Yesterday Prime Minister Scott Morrison announced further changes to the rules around PCR testing following a national cabinet meeting. In a press conference he reaffirmed the government’s position on providing free rapid antigen testing, saying “universal free access was not considered the right policy response”, but that free RATs would be provided to eligible people via pharmacies. We break down what that means.

Who is eligible for a free RAT?
Low-income earners, veterans, and pension and welfare recipients are able to collect rapid antigen tests from pharmacies with a limit of 10 per person over a period of three months. This applies to 6.6 million Australians and you must present your concession card at the pharmacy to show your eligibility.
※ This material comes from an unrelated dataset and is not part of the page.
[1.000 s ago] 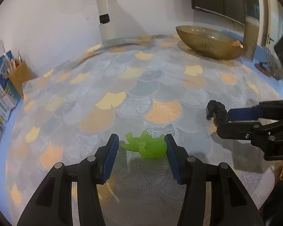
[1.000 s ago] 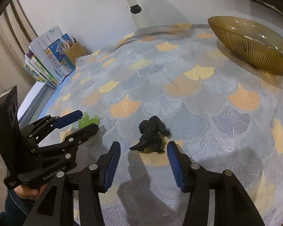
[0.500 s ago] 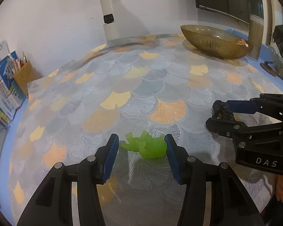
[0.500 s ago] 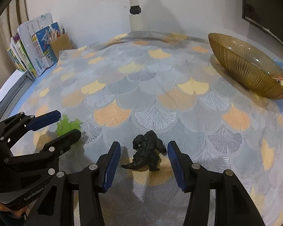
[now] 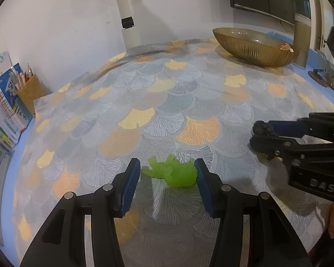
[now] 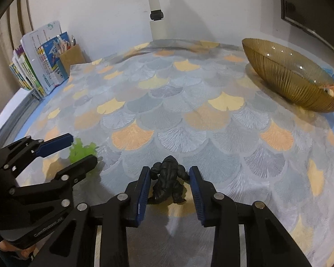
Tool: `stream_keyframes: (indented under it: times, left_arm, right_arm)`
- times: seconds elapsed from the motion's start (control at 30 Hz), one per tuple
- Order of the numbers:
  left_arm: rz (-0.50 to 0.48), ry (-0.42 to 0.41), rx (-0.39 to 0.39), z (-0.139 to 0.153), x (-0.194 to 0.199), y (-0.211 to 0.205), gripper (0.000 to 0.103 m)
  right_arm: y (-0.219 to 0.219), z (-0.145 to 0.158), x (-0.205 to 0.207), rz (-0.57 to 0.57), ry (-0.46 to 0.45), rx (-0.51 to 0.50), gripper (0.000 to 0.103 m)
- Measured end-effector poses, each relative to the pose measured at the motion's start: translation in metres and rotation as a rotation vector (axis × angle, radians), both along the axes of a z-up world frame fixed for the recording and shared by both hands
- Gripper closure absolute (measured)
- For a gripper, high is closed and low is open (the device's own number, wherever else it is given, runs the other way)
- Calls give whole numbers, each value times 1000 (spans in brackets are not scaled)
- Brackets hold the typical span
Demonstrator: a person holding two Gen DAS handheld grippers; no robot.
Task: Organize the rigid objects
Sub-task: 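Lift and carry both figures over the amber bowl with both tools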
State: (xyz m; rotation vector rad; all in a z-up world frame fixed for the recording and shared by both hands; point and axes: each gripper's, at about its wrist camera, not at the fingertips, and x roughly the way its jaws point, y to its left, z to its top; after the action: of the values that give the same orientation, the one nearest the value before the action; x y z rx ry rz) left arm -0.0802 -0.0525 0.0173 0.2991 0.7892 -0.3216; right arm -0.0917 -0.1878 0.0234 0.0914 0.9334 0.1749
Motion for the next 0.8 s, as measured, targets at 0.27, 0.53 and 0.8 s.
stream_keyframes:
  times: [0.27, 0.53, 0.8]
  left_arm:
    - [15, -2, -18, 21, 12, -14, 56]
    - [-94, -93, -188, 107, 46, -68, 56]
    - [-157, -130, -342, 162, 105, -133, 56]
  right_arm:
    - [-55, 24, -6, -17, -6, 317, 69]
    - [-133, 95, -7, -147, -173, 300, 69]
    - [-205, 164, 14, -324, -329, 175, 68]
The changes were announced by the PM following a national cabinet meeting on January 5. “[People] should only be getting those tests if they are not symptomatic and they are not close contacts,” he said.

If I test positive on a RAT, should I get a PCR test?
The PM announced a major change to the rules for those who test positive for Covid-19 via a rapid antigen test. It is no longer a requirement to get a PCR test to confirm a positive RAT result. And in Victoria, as announced today, it is now mandatory to report positive results from a RAT to the Department of Health via an online form or over the phone. The system will be active from Friday January 7. In other states, the advice from the Prime Minister is to contact your GP to report your positive RAT result.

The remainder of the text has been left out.